■ **Assigned task**
The entries that follow include a run beginning at the line with "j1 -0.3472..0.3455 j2" and ending at the line with "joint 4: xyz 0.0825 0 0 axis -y"; restate that run word for word and leave the rest out.

* * * * * * *

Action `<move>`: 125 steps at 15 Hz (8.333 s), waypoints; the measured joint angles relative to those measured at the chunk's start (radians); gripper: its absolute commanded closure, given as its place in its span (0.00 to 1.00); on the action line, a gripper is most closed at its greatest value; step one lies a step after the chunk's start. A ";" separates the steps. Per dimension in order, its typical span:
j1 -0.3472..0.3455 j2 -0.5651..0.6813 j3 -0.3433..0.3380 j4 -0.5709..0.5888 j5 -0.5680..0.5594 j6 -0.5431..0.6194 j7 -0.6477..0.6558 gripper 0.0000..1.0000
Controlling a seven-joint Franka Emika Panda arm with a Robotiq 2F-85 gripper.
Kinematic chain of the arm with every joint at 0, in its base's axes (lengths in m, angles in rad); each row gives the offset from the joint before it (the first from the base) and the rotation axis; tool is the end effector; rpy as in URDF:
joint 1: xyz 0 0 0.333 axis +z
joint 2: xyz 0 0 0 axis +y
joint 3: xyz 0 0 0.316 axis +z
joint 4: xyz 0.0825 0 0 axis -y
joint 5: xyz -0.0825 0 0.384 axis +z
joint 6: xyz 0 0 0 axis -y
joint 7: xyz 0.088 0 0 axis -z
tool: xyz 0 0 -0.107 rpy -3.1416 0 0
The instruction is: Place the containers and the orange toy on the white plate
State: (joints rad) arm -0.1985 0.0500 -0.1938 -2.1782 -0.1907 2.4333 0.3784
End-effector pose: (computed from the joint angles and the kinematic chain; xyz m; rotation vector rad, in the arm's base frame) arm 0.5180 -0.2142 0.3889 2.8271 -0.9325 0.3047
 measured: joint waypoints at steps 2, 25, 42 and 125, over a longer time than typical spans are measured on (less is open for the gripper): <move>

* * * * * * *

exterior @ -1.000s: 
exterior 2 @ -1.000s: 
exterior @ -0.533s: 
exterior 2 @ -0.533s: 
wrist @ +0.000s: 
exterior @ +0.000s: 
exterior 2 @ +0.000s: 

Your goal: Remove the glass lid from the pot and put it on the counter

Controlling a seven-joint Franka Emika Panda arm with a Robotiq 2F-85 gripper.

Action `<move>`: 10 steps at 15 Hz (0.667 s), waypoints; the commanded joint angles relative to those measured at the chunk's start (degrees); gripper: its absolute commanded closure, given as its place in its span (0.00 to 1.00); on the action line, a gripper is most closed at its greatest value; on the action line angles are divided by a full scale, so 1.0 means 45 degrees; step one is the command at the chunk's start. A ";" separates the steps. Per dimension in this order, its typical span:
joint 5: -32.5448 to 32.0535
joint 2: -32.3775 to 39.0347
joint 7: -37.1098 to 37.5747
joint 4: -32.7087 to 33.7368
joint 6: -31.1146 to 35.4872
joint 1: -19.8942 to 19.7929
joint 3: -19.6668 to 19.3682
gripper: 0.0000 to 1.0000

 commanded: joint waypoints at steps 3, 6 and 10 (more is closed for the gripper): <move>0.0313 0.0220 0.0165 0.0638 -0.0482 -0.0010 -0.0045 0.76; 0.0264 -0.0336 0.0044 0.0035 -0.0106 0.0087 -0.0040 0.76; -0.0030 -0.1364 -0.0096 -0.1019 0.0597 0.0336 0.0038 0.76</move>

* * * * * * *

■ **Solution for this problem**
j1 -0.3472..0.3455 j2 -0.5651..0.6813 j3 -0.3433..0.3380 j4 -0.5709..0.5888 j5 -0.5680..0.5594 j6 -0.5431..0.6194 j7 -0.6477..0.6558 gripper 0.0000..1.0000
Controlling a seven-joint Franka Emika Panda arm with a Robotiq 2F-85 gripper.
Kinematic chain of the arm with every joint at 0, in its base's axes (lengths in m, angles in rad); each row gives the offset from the joint before it (the first from the base) and the rotation axis; tool is the end effector; rpy as in URDF:
joint 1: xyz 0 0 0.333 axis +z
joint 2: xyz 0 0 0 axis +y
joint 3: xyz 0 0 0.316 axis +z
joint 4: xyz 0.0825 0 0 axis -y

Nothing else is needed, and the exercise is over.